# YOUR GOAL:
Report all lines below with the word "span".

# GIVEN INFORMATION:
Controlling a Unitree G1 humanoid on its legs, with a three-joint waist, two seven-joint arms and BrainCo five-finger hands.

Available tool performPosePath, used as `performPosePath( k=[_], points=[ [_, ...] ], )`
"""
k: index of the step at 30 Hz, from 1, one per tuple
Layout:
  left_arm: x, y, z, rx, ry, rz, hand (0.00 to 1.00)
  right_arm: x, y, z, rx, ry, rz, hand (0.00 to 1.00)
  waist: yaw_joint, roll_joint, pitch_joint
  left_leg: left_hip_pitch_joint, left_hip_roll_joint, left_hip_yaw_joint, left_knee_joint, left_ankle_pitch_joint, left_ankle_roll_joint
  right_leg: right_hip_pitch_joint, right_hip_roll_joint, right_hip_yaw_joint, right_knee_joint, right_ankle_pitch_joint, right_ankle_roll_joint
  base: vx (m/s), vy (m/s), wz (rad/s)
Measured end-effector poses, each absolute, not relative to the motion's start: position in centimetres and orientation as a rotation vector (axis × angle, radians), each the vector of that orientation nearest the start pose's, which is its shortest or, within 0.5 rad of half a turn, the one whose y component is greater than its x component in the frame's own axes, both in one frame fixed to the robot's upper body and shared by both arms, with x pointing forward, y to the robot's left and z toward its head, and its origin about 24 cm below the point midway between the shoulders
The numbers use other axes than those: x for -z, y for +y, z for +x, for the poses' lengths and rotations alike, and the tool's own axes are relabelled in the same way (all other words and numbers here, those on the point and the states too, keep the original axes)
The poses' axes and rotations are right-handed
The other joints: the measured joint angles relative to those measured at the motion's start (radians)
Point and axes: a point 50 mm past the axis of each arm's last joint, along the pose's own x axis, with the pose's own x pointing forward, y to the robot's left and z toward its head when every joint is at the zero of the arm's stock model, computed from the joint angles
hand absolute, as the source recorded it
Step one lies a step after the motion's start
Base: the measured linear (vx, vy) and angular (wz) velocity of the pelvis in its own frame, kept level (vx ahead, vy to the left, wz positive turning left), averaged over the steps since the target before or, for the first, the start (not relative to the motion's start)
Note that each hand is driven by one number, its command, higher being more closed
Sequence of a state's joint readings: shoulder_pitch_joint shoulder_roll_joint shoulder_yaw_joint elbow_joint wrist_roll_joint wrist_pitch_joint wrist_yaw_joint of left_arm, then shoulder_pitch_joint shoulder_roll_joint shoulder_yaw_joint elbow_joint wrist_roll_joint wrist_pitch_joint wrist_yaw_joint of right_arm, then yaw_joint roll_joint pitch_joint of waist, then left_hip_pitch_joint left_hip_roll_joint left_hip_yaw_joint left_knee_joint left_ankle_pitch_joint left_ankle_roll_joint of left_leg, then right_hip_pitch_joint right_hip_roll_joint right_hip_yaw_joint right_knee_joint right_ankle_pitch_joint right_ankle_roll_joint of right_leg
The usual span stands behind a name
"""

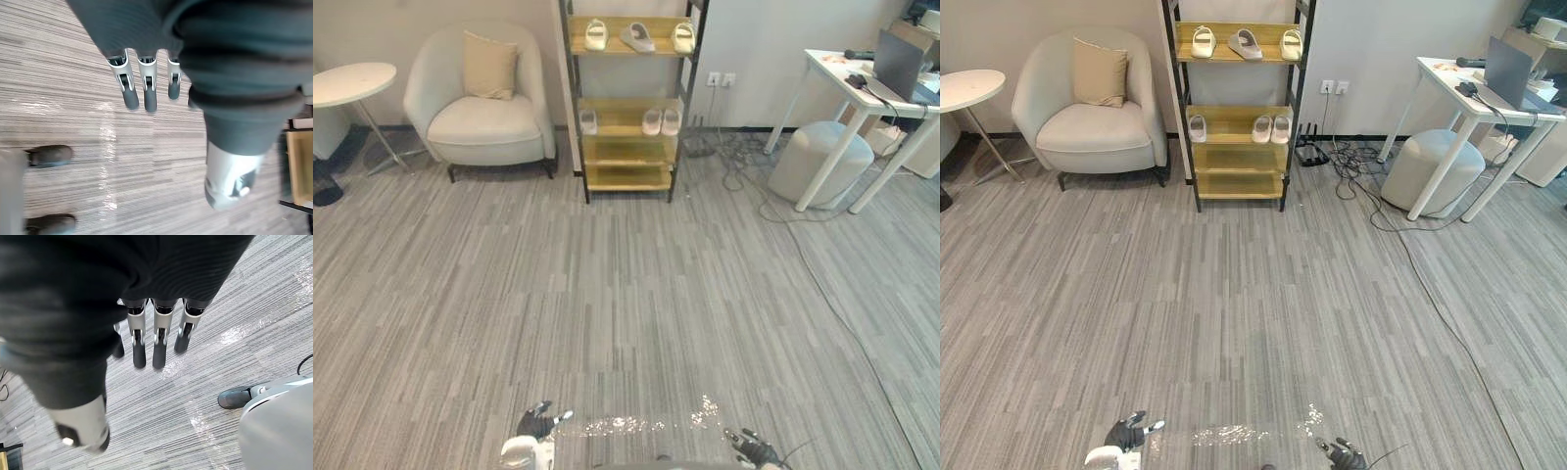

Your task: Organize the slippers on the shoe rack

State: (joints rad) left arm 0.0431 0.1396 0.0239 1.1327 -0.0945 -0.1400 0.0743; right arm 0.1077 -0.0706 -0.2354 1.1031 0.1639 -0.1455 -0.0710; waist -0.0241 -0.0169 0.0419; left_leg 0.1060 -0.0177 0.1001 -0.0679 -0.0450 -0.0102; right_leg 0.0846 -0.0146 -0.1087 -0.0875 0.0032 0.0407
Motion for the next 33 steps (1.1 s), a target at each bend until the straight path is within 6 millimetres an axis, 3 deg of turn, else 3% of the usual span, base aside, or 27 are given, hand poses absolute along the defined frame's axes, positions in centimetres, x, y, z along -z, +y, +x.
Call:
performPosePath(
  k=[8,33],
  points=[
    [16.1,21.2,8.9,-0.237,1.074,0.035,0.00,16.4,-21.4,7.1,0.454,1.068,0.177,0.00,0.000,0.000,0.001,0.008,-0.004,0.001,-0.017,0.007,0.009,0.001,-0.003,-0.003,0.000,-0.002,0.003,0.00,-0.003,0.00],
    [16.3,19.1,9.4,-0.126,1.073,0.063,0.00,16.4,-21.4,7.2,0.432,1.070,0.164,0.00,0.000,0.008,0.009,0.020,-0.001,0.024,-0.016,0.000,0.000,0.006,-0.001,0.016,0.000,-0.003,0.004,-0.01,-0.009,-0.01]
  ],
)
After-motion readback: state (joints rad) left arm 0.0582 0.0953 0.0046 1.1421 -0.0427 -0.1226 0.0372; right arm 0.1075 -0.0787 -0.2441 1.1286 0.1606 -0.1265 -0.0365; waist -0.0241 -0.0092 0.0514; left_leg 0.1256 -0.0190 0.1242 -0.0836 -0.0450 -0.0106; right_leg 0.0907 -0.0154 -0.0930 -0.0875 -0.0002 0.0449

# ANSWER SECTION:
The usual span stands behind a name
Motion for the next 33 steps (1.1 s), a target at each bend until the straight path is within 6 millimetres an axis, 3 deg of turn, else 3% of the usual span, base aside, or 27 are given, hand poses absolute along the defined frame's axes, positions in centimetres, x, y, z along -z, +y, +x.

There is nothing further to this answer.